** INPUT MATERIAL follows **

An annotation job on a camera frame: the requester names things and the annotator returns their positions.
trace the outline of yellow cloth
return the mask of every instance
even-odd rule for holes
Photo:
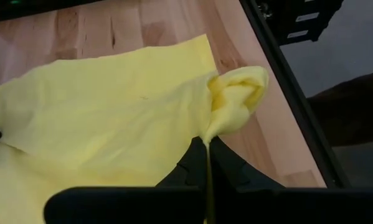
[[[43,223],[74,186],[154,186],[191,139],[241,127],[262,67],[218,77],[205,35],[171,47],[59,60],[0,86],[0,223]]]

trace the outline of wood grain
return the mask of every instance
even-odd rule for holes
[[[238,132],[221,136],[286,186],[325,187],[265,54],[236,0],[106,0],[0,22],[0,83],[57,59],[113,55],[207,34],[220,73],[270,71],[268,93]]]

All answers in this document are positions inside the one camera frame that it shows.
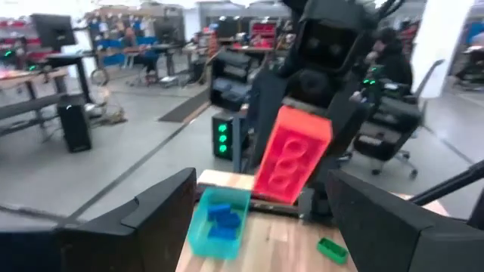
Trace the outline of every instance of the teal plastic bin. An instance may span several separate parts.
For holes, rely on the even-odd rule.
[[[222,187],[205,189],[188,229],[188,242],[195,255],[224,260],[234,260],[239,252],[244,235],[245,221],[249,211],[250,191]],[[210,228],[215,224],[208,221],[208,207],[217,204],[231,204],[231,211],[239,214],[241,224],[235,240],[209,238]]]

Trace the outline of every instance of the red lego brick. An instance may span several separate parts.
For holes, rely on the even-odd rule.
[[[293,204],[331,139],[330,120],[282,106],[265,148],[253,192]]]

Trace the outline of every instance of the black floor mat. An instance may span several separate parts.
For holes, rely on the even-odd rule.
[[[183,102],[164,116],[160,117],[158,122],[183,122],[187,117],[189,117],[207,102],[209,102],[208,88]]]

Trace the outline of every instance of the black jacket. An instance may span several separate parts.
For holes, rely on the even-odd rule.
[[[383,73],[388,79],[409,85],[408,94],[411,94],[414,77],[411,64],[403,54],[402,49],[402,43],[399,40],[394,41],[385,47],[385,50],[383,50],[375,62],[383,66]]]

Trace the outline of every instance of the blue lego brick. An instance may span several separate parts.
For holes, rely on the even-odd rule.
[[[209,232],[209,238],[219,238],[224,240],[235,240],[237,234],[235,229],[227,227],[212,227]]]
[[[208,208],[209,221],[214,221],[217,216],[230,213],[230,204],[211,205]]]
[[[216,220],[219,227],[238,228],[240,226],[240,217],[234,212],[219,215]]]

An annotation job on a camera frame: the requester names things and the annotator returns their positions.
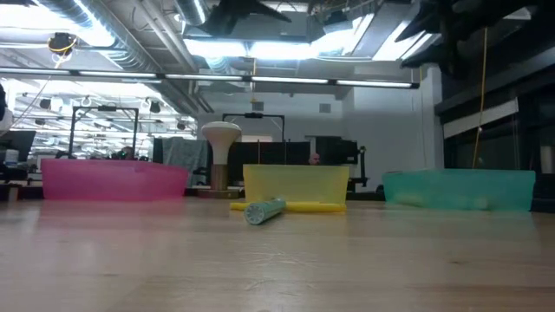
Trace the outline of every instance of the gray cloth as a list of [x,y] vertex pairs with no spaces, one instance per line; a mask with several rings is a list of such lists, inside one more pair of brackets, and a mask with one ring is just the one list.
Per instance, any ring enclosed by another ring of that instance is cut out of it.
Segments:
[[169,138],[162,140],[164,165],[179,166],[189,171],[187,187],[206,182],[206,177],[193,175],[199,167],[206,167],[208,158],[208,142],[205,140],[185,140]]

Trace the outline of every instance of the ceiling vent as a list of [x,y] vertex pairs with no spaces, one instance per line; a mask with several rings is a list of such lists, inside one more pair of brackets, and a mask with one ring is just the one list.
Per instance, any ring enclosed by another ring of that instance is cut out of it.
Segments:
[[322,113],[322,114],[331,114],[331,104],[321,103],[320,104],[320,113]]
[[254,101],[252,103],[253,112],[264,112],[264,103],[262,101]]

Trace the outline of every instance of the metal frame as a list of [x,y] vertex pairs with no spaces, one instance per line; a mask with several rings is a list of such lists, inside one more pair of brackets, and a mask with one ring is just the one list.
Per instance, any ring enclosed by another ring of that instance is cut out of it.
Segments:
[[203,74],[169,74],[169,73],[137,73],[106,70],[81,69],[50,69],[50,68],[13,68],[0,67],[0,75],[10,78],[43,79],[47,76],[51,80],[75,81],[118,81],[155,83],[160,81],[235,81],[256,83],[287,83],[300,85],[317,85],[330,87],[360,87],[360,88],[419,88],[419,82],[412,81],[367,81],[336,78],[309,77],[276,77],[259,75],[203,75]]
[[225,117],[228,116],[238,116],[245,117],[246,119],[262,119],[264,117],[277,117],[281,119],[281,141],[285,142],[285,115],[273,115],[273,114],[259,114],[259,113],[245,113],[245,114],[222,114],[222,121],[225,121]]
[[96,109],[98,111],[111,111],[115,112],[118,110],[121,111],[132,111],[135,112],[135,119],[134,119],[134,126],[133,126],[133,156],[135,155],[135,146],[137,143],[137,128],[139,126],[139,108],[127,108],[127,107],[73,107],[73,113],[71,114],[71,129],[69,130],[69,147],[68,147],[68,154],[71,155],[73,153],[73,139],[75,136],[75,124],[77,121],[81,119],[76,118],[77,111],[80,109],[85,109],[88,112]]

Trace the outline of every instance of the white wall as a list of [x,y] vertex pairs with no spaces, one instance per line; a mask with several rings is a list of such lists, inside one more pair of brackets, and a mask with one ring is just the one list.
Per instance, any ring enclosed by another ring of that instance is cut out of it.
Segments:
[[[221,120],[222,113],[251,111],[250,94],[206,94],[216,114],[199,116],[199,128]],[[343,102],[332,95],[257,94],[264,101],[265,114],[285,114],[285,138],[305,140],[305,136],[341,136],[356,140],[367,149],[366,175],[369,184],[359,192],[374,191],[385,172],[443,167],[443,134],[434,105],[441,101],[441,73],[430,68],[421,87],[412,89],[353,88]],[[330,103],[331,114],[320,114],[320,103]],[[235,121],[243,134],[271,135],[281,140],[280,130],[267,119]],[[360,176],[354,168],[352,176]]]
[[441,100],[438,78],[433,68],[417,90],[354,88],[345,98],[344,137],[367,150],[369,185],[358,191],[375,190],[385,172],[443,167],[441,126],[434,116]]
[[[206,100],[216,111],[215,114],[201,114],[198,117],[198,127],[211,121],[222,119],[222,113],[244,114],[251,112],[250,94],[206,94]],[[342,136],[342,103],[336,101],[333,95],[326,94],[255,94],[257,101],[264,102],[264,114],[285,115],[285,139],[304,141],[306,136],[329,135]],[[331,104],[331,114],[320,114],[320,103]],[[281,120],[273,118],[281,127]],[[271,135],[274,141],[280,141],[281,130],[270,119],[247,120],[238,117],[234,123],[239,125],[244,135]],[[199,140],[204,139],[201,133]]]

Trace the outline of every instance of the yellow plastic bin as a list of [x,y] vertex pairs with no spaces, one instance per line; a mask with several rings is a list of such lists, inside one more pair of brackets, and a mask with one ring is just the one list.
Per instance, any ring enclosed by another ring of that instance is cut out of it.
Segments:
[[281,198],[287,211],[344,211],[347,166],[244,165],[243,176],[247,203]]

** End of INPUT MATERIAL **

EXERCISE PROMPT
From the first record to the last, restate everything exactly but omit the pictures.

ANSWER BOX
An annotation job on a camera frame: the requester names things and the annotator returns their positions.
trace the outline of yellow cloth
return the mask of every instance
even-odd rule for holes
Photo:
[[[43,223],[74,186],[154,186],[191,139],[241,127],[262,67],[218,77],[205,35],[171,47],[59,60],[0,86],[0,223]]]

trace the outline of wood grain
return the mask of every instance
even-odd rule for holes
[[[238,132],[221,136],[286,186],[325,187],[265,54],[236,0],[106,0],[0,22],[0,83],[57,59],[113,55],[207,34],[220,73],[270,71],[268,93]]]

All answers in this document are positions inside the one camera frame that it shows.
Trace the outline of every instance of the teal plastic bin. An instance may span several separate parts.
For holes, rely on the even-odd rule.
[[[222,187],[205,189],[188,229],[188,242],[195,255],[224,260],[234,260],[239,252],[244,235],[245,221],[249,211],[250,191]],[[210,228],[215,224],[208,221],[208,207],[217,204],[231,204],[231,211],[239,214],[241,224],[235,240],[209,238]]]

Trace the outline of every instance of the red lego brick. An instance may span several separate parts.
For holes, rely on the even-odd rule.
[[[293,204],[331,139],[330,120],[282,106],[265,148],[253,192]]]

Trace the outline of every instance of the black floor mat. An instance may span several separate parts.
For holes, rely on the even-odd rule.
[[[183,102],[164,116],[160,117],[158,122],[183,122],[187,117],[189,117],[207,102],[209,102],[208,88]]]

Trace the outline of every instance of the black jacket. An instance may span several separate parts.
For holes, rely on the even-odd rule.
[[[383,73],[388,79],[409,85],[408,94],[411,94],[414,77],[411,64],[403,54],[402,49],[402,43],[399,40],[394,41],[385,47],[385,50],[383,50],[375,62],[383,66]]]

Trace the outline of every instance of the blue lego brick. An instance may span several separate parts.
For holes, rely on the even-odd rule.
[[[209,232],[209,238],[219,238],[224,240],[235,240],[237,234],[235,229],[227,227],[212,227]]]
[[[208,208],[209,221],[214,221],[217,216],[230,213],[230,204],[211,205]]]
[[[216,220],[219,227],[238,228],[240,226],[240,217],[234,212],[219,215]]]

An annotation job on a camera frame: the requester names things and the annotator returns their positions.
Trace the outline of every instance of the gray cloth as a list of [x,y] vertex pairs with no spaces, one instance per line; a mask with several rings is a list of such lists, inside one more pair of brackets, and a mask with one ring is just the one list.
Per instance, any ring enclosed by another ring of that instance is cut out of it.
Segments:
[[169,138],[162,140],[164,165],[179,166],[189,171],[187,187],[206,182],[206,177],[193,175],[199,167],[206,167],[208,158],[208,142],[205,140],[185,140]]

Trace the outline of every instance of the ceiling vent as a list of [x,y] vertex pairs with no spaces, one instance per line; a mask with several rings is a list of such lists, inside one more pair of brackets, and a mask with one ring is just the one list.
Per instance, any ring enclosed by another ring of that instance is cut out of it.
Segments:
[[322,113],[322,114],[331,114],[331,104],[321,103],[320,104],[320,113]]
[[254,101],[252,103],[253,112],[264,112],[264,103],[262,101]]

Trace the outline of every instance of the metal frame as a list of [x,y] vertex pairs with no spaces, one instance per line; a mask with several rings is a list of such lists, inside one more pair of brackets, and a mask with one ring is just the one list.
Per instance, any ring enclosed by another ring of that instance is cut out of it.
Segments:
[[203,74],[169,74],[169,73],[137,73],[106,70],[81,69],[50,69],[50,68],[13,68],[0,67],[0,75],[10,78],[43,79],[47,76],[51,80],[75,81],[118,81],[155,83],[160,81],[235,81],[256,83],[287,83],[300,85],[317,85],[330,87],[360,87],[360,88],[419,88],[419,82],[412,81],[367,81],[336,78],[309,77],[276,77],[259,75],[203,75]]
[[225,117],[228,116],[238,116],[245,117],[246,119],[262,119],[264,117],[277,117],[281,119],[281,141],[285,142],[285,115],[273,115],[273,114],[259,114],[259,113],[245,113],[245,114],[222,114],[222,121],[225,121]]
[[96,109],[98,111],[111,111],[115,112],[118,110],[121,111],[132,111],[135,112],[135,119],[134,119],[134,126],[133,126],[133,156],[135,155],[135,146],[137,143],[137,128],[139,126],[139,108],[127,108],[127,107],[73,107],[73,113],[71,114],[71,129],[69,130],[69,147],[68,147],[68,154],[71,155],[73,153],[73,139],[75,136],[75,124],[77,121],[81,119],[76,118],[77,111],[80,109],[85,109],[88,112]]

Trace the outline of every instance of the white wall as a list of [x,y] vertex pairs with no spaces, one instance per line; a mask with several rings is a list of such lists, inside one more pair of brackets, and a mask with one ring is just the one list.
Per instance, any ring enclosed by another ring of that instance is cut out of it.
Segments:
[[[221,120],[222,113],[251,111],[250,94],[206,94],[216,114],[199,116],[199,128]],[[343,102],[332,95],[257,94],[264,101],[265,114],[285,114],[285,138],[305,140],[305,136],[341,136],[356,140],[367,149],[366,175],[369,184],[359,192],[374,191],[385,172],[443,167],[443,134],[434,105],[441,101],[441,73],[430,68],[421,87],[412,89],[353,88]],[[330,103],[331,114],[320,114],[320,103]],[[235,121],[243,134],[271,135],[281,140],[280,130],[267,119]],[[360,176],[354,168],[352,176]]]
[[441,100],[438,78],[433,68],[417,90],[354,88],[345,98],[344,137],[367,150],[369,185],[358,191],[375,190],[385,172],[443,167],[441,126],[434,116]]
[[[206,100],[216,111],[215,114],[201,114],[198,117],[198,127],[211,121],[222,119],[222,113],[244,114],[251,112],[250,94],[206,94]],[[342,136],[342,103],[336,101],[333,95],[326,94],[255,94],[257,101],[264,102],[264,114],[285,115],[285,139],[304,141],[306,136],[329,135]],[[331,104],[331,114],[320,114],[320,103]],[[281,120],[273,118],[281,127]],[[271,135],[274,141],[280,141],[281,130],[270,119],[247,120],[238,117],[234,123],[239,125],[244,135]],[[199,140],[204,139],[201,133]]]

Trace the outline of every instance of the yellow plastic bin as a list of [x,y] vertex pairs with no spaces, one instance per line; a mask with several rings is a list of such lists, inside one more pair of brackets, and a mask with one ring is just the one list.
Per instance, any ring enclosed by another ring of that instance is cut out of it.
Segments:
[[281,198],[287,211],[344,211],[347,166],[244,165],[243,176],[247,203]]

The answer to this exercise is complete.